Samples are extracted in the single-dose vials they were manufactured & packaged in; the lyophilized powder in one vial must be exactly one dose, and is allowed to contain NMT a certain amount of moisture, period. There’s only so much solvent you can add to a vial, and only so much of the solvent you can reliably extract from the vial.

Coulometry is the method of choice for measuring residual moisture in this range – the volumetric method is way too unstable and imprecise – but working with such small amounts means you’ve got to be insanely fussy about exposure to humidity.

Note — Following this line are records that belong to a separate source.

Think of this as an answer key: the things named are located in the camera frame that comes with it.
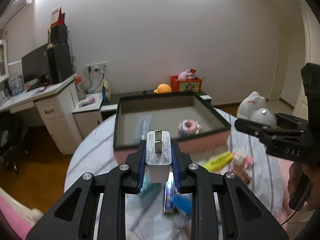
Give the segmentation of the person's right hand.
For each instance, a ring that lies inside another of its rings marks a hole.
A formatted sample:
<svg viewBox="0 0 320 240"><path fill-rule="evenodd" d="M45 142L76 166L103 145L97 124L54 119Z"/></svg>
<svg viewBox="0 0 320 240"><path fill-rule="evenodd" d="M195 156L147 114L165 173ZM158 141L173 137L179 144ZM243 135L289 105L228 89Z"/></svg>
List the person's right hand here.
<svg viewBox="0 0 320 240"><path fill-rule="evenodd" d="M297 187L300 181L301 175L298 165L299 164L293 163L289 169L289 180L287 190L290 197L294 195L297 191ZM302 172L313 183L310 194L306 199L306 202L308 203L310 209L315 209L317 206L319 206L319 167L302 164L301 169Z"/></svg>

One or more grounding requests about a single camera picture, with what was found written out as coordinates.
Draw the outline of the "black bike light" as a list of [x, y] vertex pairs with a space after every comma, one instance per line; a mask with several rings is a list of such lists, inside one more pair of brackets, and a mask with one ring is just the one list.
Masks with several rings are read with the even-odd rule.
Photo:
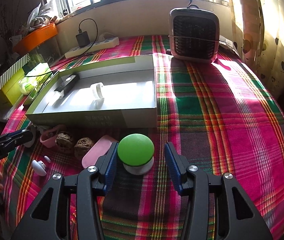
[[63, 98], [70, 90], [72, 90], [79, 79], [80, 77], [78, 74], [71, 74], [54, 90], [54, 95], [58, 99]]

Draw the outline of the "green mushroom knob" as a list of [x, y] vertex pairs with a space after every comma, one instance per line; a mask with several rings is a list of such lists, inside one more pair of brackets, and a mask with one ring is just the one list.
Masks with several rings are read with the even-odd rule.
[[125, 170], [132, 175], [144, 175], [154, 164], [154, 144], [143, 134], [134, 133], [121, 139], [117, 154]]

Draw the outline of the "yellow green box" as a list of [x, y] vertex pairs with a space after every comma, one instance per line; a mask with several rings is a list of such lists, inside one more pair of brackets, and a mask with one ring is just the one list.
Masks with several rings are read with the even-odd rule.
[[19, 69], [7, 82], [0, 86], [0, 110], [11, 108], [22, 95], [19, 81], [24, 77], [24, 70]]

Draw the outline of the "white mushroom knob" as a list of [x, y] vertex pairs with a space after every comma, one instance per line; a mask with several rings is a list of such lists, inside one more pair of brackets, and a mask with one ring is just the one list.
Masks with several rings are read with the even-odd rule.
[[38, 176], [46, 176], [47, 175], [47, 171], [46, 169], [48, 167], [50, 167], [51, 164], [51, 160], [48, 156], [44, 156], [44, 161], [42, 160], [33, 160], [32, 161], [32, 168], [35, 174], [37, 174]]

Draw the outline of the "striped white box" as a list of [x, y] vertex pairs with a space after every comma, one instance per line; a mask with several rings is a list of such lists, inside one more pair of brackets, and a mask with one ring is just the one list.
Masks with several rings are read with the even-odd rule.
[[0, 76], [0, 89], [4, 87], [4, 85], [16, 74], [23, 66], [25, 66], [31, 57], [29, 54], [24, 55], [21, 57], [17, 62], [15, 62], [6, 72], [4, 72]]

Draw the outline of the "brown walnut upper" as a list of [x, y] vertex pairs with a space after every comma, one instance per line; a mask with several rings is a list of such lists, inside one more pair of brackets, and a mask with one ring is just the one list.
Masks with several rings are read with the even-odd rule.
[[57, 134], [55, 139], [56, 146], [61, 153], [73, 154], [75, 139], [69, 132], [62, 131]]

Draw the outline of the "brown walnut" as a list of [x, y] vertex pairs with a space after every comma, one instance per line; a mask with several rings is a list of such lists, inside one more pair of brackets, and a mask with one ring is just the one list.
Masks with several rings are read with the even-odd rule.
[[94, 146], [94, 144], [94, 141], [88, 137], [78, 140], [74, 146], [75, 157], [79, 160], [82, 160], [82, 158]]
[[56, 146], [61, 153], [73, 154], [75, 139], [69, 132], [62, 131], [57, 134], [55, 139]]

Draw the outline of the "brown walnut lower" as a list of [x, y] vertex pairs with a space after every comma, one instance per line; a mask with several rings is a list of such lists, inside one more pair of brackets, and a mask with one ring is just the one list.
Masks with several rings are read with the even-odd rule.
[[74, 146], [75, 157], [79, 160], [82, 160], [82, 158], [94, 146], [94, 144], [94, 141], [88, 137], [78, 140]]

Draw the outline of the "orange tray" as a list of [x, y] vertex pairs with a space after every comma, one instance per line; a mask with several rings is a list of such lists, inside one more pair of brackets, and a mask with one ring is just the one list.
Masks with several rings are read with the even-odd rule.
[[22, 38], [12, 52], [23, 56], [58, 34], [56, 24], [45, 25]]

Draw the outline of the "plaid bed cloth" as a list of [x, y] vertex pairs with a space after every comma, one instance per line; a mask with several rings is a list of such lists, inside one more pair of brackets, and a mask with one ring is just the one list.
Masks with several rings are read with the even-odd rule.
[[157, 79], [158, 125], [145, 129], [154, 166], [132, 176], [118, 165], [112, 190], [98, 205], [106, 239], [177, 239], [186, 204], [174, 190], [164, 146], [170, 141], [191, 164], [232, 173], [268, 225], [284, 234], [284, 114], [256, 75], [228, 52], [208, 66], [167, 55], [166, 36], [122, 38], [117, 47], [63, 61], [56, 69], [151, 54]]

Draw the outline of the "grey cardboard box tray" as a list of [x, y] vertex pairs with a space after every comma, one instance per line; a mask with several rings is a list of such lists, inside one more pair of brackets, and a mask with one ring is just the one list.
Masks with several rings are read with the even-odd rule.
[[156, 127], [153, 57], [123, 57], [60, 70], [35, 98], [26, 116], [35, 125], [50, 127]]

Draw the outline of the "black charger plug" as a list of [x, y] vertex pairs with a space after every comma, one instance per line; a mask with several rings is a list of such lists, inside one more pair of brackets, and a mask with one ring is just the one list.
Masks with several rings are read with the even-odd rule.
[[86, 31], [80, 32], [76, 35], [78, 46], [83, 48], [90, 44], [90, 39]]

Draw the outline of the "white power strip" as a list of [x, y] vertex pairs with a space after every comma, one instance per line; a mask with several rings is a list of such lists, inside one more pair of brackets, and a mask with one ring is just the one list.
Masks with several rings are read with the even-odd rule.
[[98, 50], [108, 49], [108, 48], [114, 48], [119, 45], [119, 38], [108, 38], [104, 41], [90, 43], [89, 45], [85, 47], [75, 47], [69, 50], [64, 54], [66, 59], [69, 59], [71, 57], [81, 56], [85, 53], [91, 53]]

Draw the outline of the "pink black mini heater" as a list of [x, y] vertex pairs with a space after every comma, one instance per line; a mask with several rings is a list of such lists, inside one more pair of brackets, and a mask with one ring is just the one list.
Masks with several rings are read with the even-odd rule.
[[171, 55], [179, 60], [212, 63], [220, 41], [219, 18], [191, 4], [169, 13]]

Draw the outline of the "heart pattern curtain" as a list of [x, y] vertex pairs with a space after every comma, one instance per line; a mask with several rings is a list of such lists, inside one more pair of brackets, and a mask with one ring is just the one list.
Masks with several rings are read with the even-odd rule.
[[284, 91], [284, 0], [229, 0], [243, 62], [270, 93]]

Interesting. We regularly combined several tablets/capsules from a single lot to attain a measurable amount of moisture. The FDA had no problems with it, because the point is to test the lot, not the individual dosages (at least, it was for us!).

I wish I could help more!

I don’t suppose using the KF oven attachment is an option? It deals with atmospheric moisture and is much more precise, but can be a real pain in the ass to use. It doesn’t address the calibration range, but does address some of the humidity issues.

Good luck!

No, changing the method and equipment are not an option.

The problem with pooling samples lies in the difference between oral dosage forms that are supposed to be more-or-less stable with respect to moisture, and a freeze-dried parenteral product that is practically designed to absorb moisture instantly. Also, it’s already in the vial, which is never opened throughout the procedure.